En dernier lieu, j'aimerais ajouter que ce projet de loi, de même que la plupart des lois antiterroristes adoptées ici et à l'étranger, s'appuie sur l'hypothèse selon laquelle plus l'État dispose de renseignements sur ses citoyens, qu'ils aient ou non commis un acte susceptible d'éveiller des soupçons, plus nous serons en sécurité.

Je laisse au Comité le soin d'évaluer les mérites de cette hypothèse parce que cette question outrepasse ma compétence. Toutefois, à ce stade-ci de notre histoire, on peut se demander comment la restriction des libertés des personnes dans la société préviendrait davantage les menaces à la sécurité publique, que ce soit par des terroristes en mission politique ou par des délinquants sexuels donnant libre cours à des impulsions irrépressibles.

Je peux cependant vous affirmer que lorsque nous recueillons des renseignements sur un grand nombre de citoyens, nous augmentons ainsi les risques que ces personnes soient soumises à des examens inutiles, marginalisées et traitées injustement.

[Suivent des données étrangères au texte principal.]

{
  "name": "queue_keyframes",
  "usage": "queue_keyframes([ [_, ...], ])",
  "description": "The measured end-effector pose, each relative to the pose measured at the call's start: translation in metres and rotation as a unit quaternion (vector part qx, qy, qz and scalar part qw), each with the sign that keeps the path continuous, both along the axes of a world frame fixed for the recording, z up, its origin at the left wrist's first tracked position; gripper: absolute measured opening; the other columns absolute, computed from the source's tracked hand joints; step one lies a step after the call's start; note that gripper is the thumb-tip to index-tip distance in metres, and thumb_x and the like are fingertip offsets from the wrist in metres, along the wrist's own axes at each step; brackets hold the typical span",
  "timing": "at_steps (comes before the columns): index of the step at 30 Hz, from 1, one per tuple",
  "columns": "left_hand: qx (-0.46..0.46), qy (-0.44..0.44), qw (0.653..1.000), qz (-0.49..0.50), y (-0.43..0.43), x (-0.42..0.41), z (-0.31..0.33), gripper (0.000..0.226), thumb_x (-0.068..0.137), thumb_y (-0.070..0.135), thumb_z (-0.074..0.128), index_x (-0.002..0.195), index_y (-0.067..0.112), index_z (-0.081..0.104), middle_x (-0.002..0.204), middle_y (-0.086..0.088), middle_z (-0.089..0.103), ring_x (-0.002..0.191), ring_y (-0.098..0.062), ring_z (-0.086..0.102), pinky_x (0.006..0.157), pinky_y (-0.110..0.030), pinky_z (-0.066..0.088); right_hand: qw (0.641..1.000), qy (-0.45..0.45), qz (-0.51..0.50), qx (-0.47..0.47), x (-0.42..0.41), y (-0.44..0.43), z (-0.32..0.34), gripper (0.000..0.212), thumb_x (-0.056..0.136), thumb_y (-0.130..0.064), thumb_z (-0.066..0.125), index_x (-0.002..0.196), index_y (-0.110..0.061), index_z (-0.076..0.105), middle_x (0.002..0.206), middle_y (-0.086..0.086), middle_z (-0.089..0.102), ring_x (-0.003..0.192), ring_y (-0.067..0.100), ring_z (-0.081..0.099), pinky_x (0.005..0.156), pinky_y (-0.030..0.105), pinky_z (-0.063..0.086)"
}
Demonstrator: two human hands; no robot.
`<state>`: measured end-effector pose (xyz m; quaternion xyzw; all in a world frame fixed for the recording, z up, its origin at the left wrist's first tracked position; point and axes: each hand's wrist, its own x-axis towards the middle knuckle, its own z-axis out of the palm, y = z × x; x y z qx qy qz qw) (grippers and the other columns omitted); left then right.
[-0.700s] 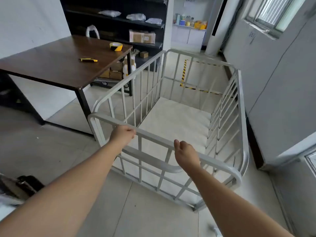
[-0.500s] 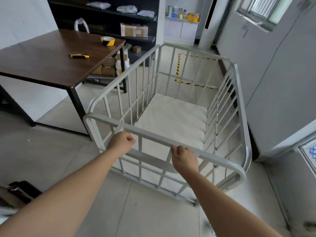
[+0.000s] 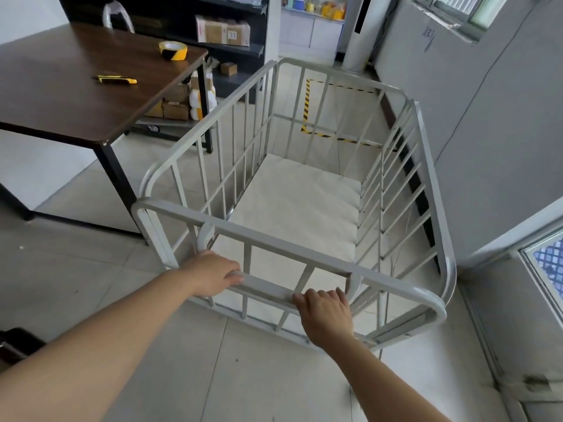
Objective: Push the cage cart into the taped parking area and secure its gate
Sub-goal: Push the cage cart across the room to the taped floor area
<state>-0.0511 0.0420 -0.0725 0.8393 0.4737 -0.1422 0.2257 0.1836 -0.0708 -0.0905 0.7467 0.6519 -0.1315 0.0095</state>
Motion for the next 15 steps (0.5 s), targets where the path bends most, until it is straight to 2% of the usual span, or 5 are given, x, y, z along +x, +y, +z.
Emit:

Les articles de ce projet de loi que nous avons abordés suscitent beaucoup d'inquiétudes. Ce projet de loi semble être le fruit d'une réflexion hâtive et précipitée visant à faire à un problème réel et légitime. En conclusion, nous exhortons les membres du Comité d'examiner très attentivement ce projet de loi afin de fournir une analyse méticuleuse et judicieuse qui semble avoir fait défaut jusqu'à ce jour.

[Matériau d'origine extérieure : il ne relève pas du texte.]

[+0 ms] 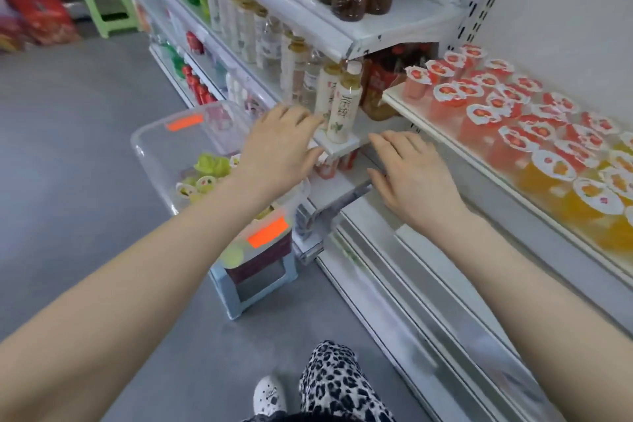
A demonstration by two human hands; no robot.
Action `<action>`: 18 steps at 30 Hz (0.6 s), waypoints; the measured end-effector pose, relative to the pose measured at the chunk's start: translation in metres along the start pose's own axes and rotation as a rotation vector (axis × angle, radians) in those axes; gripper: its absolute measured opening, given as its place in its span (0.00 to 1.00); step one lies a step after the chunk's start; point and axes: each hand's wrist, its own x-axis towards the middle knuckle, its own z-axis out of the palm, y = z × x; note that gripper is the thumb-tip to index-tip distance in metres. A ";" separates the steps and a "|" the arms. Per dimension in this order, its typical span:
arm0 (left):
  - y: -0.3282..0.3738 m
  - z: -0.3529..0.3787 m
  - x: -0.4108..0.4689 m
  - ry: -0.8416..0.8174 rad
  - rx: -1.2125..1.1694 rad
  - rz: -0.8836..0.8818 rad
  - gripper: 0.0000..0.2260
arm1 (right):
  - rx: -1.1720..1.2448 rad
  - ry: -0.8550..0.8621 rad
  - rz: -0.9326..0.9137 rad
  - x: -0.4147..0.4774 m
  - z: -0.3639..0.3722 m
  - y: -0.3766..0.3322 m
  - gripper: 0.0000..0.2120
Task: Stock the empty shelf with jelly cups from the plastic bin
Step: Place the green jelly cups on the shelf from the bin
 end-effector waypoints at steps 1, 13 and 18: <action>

En conséquence, nous exhortons les membres du Sénat d'examiner les amendements suivants :

L'amendement proposé à la LPRPDE devrait être abandonné. Bien que nous comprenions l'intention de l'amendement proposé, nous n'en voyons pas la nécessité. Certes, le libellé vague suscite de nombreuses inquiétudes : il s'applique à toute organisation assujettie à la LPRPDE, et non seulement aux transporteurs aériens. Deuxièmement, l'amendement ne réduit pas la quantité de renseignements recueillis sans consentement. Enfin, il n'impose pas de limite quant aux sources de renseignements.

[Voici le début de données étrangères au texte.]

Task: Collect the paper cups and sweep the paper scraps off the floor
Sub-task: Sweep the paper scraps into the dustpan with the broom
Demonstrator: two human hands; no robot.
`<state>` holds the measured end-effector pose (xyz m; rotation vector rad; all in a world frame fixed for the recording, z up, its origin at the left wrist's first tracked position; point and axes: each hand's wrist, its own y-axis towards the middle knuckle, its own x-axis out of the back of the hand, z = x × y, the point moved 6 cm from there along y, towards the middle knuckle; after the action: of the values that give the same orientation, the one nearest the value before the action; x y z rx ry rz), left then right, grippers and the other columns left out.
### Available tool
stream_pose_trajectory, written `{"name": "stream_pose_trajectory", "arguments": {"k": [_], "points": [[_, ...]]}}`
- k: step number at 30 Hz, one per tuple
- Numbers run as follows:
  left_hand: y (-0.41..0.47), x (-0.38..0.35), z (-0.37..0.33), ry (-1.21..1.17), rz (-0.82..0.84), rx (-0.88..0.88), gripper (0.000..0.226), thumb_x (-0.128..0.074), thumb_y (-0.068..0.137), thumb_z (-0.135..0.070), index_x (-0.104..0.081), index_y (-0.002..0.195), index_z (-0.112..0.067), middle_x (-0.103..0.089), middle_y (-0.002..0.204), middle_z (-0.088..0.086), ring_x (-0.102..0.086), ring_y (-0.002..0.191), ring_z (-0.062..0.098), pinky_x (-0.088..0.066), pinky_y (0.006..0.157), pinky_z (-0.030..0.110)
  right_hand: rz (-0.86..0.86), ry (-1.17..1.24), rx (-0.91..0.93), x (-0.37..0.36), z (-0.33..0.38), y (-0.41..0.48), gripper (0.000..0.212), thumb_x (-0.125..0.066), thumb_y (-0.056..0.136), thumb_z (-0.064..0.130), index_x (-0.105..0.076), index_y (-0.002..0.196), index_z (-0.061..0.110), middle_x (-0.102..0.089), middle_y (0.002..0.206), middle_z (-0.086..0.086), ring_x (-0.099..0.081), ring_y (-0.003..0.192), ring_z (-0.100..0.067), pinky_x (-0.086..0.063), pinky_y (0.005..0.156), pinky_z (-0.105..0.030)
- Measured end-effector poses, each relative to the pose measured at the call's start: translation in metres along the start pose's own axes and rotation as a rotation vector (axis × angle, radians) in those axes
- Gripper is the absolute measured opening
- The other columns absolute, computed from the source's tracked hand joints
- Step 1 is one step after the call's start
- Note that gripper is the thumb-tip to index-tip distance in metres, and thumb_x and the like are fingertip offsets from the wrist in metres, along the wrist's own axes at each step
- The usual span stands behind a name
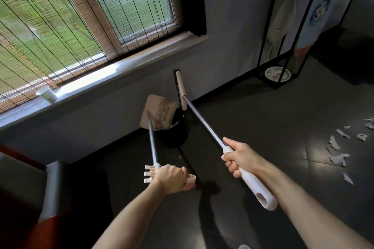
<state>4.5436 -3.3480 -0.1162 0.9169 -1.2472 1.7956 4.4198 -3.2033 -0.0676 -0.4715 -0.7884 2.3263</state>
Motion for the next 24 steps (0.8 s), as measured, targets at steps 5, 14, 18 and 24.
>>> {"name": "stream_pose_trajectory", "arguments": {"k": [5,14,18,24], "points": [[-0.002,0.003,-0.009,0.036,0.032,-0.037,0.059,-0.033,0.094,-0.058,-0.055,0.106,-0.006,-0.067,0.109,0.011,-0.065,0.1,0.031,-0.046,0.076,0.035,-0.015,0.02,-0.037,0.003,-0.011,0.004,0.071,-0.045,0.092,-0.008,-0.023,0.15,0.026,-0.039,0.061,-0.005,-0.035,0.034,-0.006,-0.03,0.033,-0.016],[-0.023,0.051,0.022,0.103,-0.068,0.051,0.064,-0.029,0.091,-0.066,-0.056,0.102,-0.01,-0.07,0.098,0.007,-0.068,0.09,0.027,-0.044,0.067,0.032,-0.017,0.067,-0.016,0.006,0.001,-0.007,0.071,-0.044,0.092,-0.009,-0.022,0.15,0.025,-0.038,0.064,-0.004,-0.034,0.031,-0.004,-0.029,0.032,-0.014],[-0.029,0.032,0.006,0.083,-0.049,0.025,0.061,-0.029,0.093,-0.063,-0.055,0.103,-0.009,-0.069,0.101,0.007,-0.067,0.093,0.027,-0.041,0.066,0.032,-0.022,0.06,0.007,0.009,0.001,-0.009,0.071,-0.045,0.092,-0.008,-0.024,0.15,0.025,-0.04,0.063,-0.005,-0.035,0.032,-0.005,-0.03,0.032,-0.015],[-0.029,0.036,0.002,0.016,-0.047,0.11,0.059,-0.031,0.091,-0.066,-0.052,0.106,-0.013,-0.07,0.103,0.004,-0.067,0.094,0.029,-0.039,0.066,0.033,-0.057,0.058,0.005,0.016,-0.013,-0.011,0.071,-0.045,0.091,-0.008,-0.024,0.15,0.025,-0.041,0.064,-0.006,-0.036,0.034,-0.005,-0.03,0.033,-0.016]]}}
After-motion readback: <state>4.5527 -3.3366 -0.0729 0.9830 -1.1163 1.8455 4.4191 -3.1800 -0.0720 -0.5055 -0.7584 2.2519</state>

En ce qui a trait à la question des mandats, nos inquiétudes pourraient être atténuées si la GRC limitait le couplage des renseignements des passagers aux banques de données précisément reliées à la sécurité nationale. Tant et aussi longtemps qu'on permet à la GRC d'apparier tous ces renseignements à ceux qu'elle contrôle, on livre inéluctablement des citoyens sous le coup de mandats qui n'ont pas de lien avec la sécurité nationale ou la sécurité des transports. S'il est impossible de limiter l'appariement des données de cette façon, alors nous recommandons que la loi soit amendée afin d'exiger que les infractions, qui figurent aux règlements, soient déposées auprès des membres du Parlement pour fins d'examen. De plus, nous recommandons que l'on réduise sensiblement la liste des infractions pour lesquelles des renseignements peuvent être communiqués pour fins d'exécution d'un mandat.

Finalement, nous souhaitons que les transporteurs aériens et les exploitants des systèmes de réservations soient obligés d'informer leurs clients qu'ils communiquent régulièrement les renseignements personnels les concernant aux autorités gouvernementales et aux organismes de maintien de l'ordre.